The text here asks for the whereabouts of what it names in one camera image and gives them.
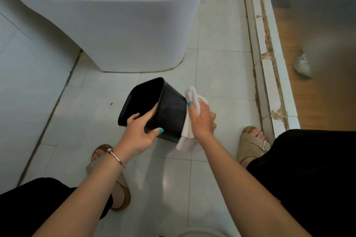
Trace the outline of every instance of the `foot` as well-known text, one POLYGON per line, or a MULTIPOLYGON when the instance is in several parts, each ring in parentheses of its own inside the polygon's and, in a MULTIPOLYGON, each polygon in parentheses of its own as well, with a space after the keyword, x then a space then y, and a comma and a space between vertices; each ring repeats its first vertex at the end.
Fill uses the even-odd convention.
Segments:
MULTIPOLYGON (((268 142, 267 139, 266 139, 266 137, 265 137, 265 135, 264 135, 264 133, 263 133, 262 131, 260 131, 258 128, 253 129, 253 130, 250 132, 250 134, 251 134, 252 136, 255 136, 255 137, 258 138, 258 139, 261 139, 261 140, 263 140, 263 141, 268 142)), ((245 158, 243 161, 241 161, 241 166, 246 169, 246 168, 247 168, 247 165, 248 165, 252 160, 254 160, 254 159, 256 159, 256 158, 255 158, 255 157, 247 157, 247 158, 245 158)))
MULTIPOLYGON (((103 150, 100 150, 100 149, 96 150, 95 154, 91 157, 91 162, 97 160, 104 154, 105 154, 105 152, 103 150)), ((125 194, 124 194, 122 187, 119 183, 117 183, 117 182, 115 183, 115 186, 113 187, 111 195, 113 196, 113 205, 111 208, 113 208, 113 209, 120 208, 125 200, 125 194)))

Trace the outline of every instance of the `wall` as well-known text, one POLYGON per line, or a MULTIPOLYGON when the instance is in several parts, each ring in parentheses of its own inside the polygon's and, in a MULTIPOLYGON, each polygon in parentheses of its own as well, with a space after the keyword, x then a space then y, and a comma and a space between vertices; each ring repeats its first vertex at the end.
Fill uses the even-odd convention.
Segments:
POLYGON ((80 48, 19 0, 0 0, 0 194, 14 188, 80 48))

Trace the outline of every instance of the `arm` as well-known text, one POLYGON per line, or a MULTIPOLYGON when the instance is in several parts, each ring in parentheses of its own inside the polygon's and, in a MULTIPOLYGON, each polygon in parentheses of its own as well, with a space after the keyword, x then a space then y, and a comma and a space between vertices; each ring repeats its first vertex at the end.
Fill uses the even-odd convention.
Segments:
POLYGON ((200 102, 201 115, 189 106, 192 129, 242 236, 310 236, 286 209, 214 137, 215 114, 200 102))
MULTIPOLYGON (((144 116, 135 114, 127 120, 127 128, 114 154, 126 164, 135 154, 149 148, 160 128, 145 134, 144 127, 156 106, 144 116)), ((94 172, 65 200, 65 202, 35 232, 35 237, 86 237, 92 236, 101 213, 122 171, 122 166, 108 154, 94 172)))

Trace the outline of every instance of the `hand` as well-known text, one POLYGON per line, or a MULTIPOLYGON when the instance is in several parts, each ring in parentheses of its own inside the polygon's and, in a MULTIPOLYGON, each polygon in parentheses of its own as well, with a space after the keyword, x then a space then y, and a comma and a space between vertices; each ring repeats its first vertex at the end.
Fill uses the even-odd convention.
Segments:
POLYGON ((200 116, 193 104, 188 107, 188 110, 192 121, 193 134, 201 142, 207 137, 214 136, 216 114, 210 111, 209 106, 204 101, 199 100, 199 104, 200 116))
POLYGON ((125 149, 128 148, 132 151, 132 155, 136 155, 144 152, 152 145, 153 140, 163 132, 163 129, 159 127, 146 134, 144 127, 153 116, 156 107, 157 104, 148 113, 140 118, 137 118, 140 114, 136 113, 127 119, 127 128, 118 143, 118 146, 125 149))

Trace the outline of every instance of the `right hand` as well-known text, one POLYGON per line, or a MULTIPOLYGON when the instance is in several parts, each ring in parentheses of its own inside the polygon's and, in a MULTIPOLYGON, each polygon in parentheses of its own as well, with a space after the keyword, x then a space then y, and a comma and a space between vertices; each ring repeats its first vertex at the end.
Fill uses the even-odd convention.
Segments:
POLYGON ((209 106, 203 100, 199 100, 199 104, 200 116, 193 104, 188 107, 188 110, 192 121, 193 134, 201 142, 207 137, 214 136, 216 113, 211 112, 209 106))

══════

### What the exercise asks
Every line of the listing is to be repeated exactly, and the pictures are to be dropped.

### Written solution
The text here asks for the whereabouts of what it names in one camera image and gives them.
Trace the outline of every instance of the `foot` as well-known text, one POLYGON per line, or a MULTIPOLYGON when the instance is in several parts, each ring in parentheses of its own inside the polygon's and, in a MULTIPOLYGON, each polygon in parentheses of its own as well, with a space after the keyword, x then a space then y, and a comma and a space between vertices; each ring repeats its first vertex at the end.
Fill uses the even-odd convention.
Segments:
MULTIPOLYGON (((268 142, 267 139, 266 139, 266 137, 265 137, 265 135, 264 135, 264 133, 263 133, 262 131, 260 131, 258 128, 253 129, 253 130, 250 132, 250 134, 251 134, 252 136, 255 136, 255 137, 258 138, 258 139, 261 139, 261 140, 263 140, 263 141, 268 142)), ((245 158, 243 161, 241 161, 241 166, 246 169, 246 168, 247 168, 247 165, 248 165, 252 160, 254 160, 254 159, 256 159, 256 158, 255 158, 255 157, 247 157, 247 158, 245 158)))
MULTIPOLYGON (((103 150, 100 150, 100 149, 96 150, 95 154, 91 157, 91 162, 97 160, 104 154, 105 154, 105 152, 103 150)), ((125 194, 124 194, 122 187, 119 183, 117 183, 117 182, 115 183, 115 186, 113 187, 111 195, 113 196, 113 205, 111 208, 113 208, 113 209, 120 208, 125 200, 125 194)))

Trace the outline of every instance of the `wall` as well-known text, one POLYGON per line, or a MULTIPOLYGON when the instance is in several parts, each ring in parentheses of its own inside the polygon's and, in a MULTIPOLYGON, each polygon in parentheses of its own as well, with a space after the keyword, x then a space then y, and a comma and a space between vertices; each ring repeats its first vertex at the end.
Fill uses the even-odd convention.
Segments:
POLYGON ((80 48, 19 0, 0 0, 0 194, 14 188, 80 48))

Trace the outline of every instance of the `arm` as well-known text, one POLYGON per line, or a MULTIPOLYGON when the instance is in several parts, each ring in parentheses of its own inside the polygon's and, in a MULTIPOLYGON, each polygon in parentheses of its own as well, with a space after the keyword, x then a space then y, and a comma and a space between vertices; each ring repeats its first vertex at the end.
Fill uses the even-odd convention.
Segments:
POLYGON ((200 102, 201 115, 189 106, 192 129, 242 236, 310 236, 286 209, 214 137, 215 114, 200 102))
MULTIPOLYGON (((144 116, 135 114, 127 120, 127 128, 114 154, 126 164, 135 154, 149 148, 160 128, 145 134, 144 127, 156 106, 144 116)), ((94 172, 65 200, 65 202, 35 232, 35 237, 86 237, 92 236, 101 213, 122 171, 122 166, 108 154, 94 172)))

Trace the outline of every instance of the `hand` as well-known text, one POLYGON per line, or a MULTIPOLYGON when the instance is in several parts, each ring in parentheses of its own inside the polygon's and, in a MULTIPOLYGON, each polygon in parentheses of its own as well, with a space after the keyword, x then a space then y, and a comma and a space between vertices; each ring repeats its first vertex at the end.
Fill uses the even-odd convention.
Segments:
POLYGON ((200 116, 193 104, 188 107, 188 110, 192 121, 193 134, 201 142, 207 137, 214 136, 216 114, 210 111, 209 106, 204 101, 199 100, 199 104, 200 116))
POLYGON ((125 149, 128 148, 132 151, 132 155, 136 155, 144 152, 152 145, 153 140, 163 132, 163 129, 159 127, 146 134, 144 127, 153 116, 156 107, 157 104, 148 113, 140 118, 137 118, 140 114, 136 113, 127 119, 127 128, 118 143, 118 146, 125 149))

Trace the outline of every instance of the `right hand` as well-known text, one POLYGON per line, or a MULTIPOLYGON when the instance is in several parts, each ring in parentheses of its own inside the polygon's and, in a MULTIPOLYGON, each polygon in parentheses of its own as well, with a space after the keyword, x then a space then y, and a comma and a space between vertices; each ring repeats its first vertex at the end.
Fill uses the even-odd convention.
Segments:
POLYGON ((209 106, 203 100, 199 100, 199 104, 200 116, 193 104, 188 107, 188 110, 192 121, 193 134, 201 142, 207 137, 214 136, 216 113, 211 112, 209 106))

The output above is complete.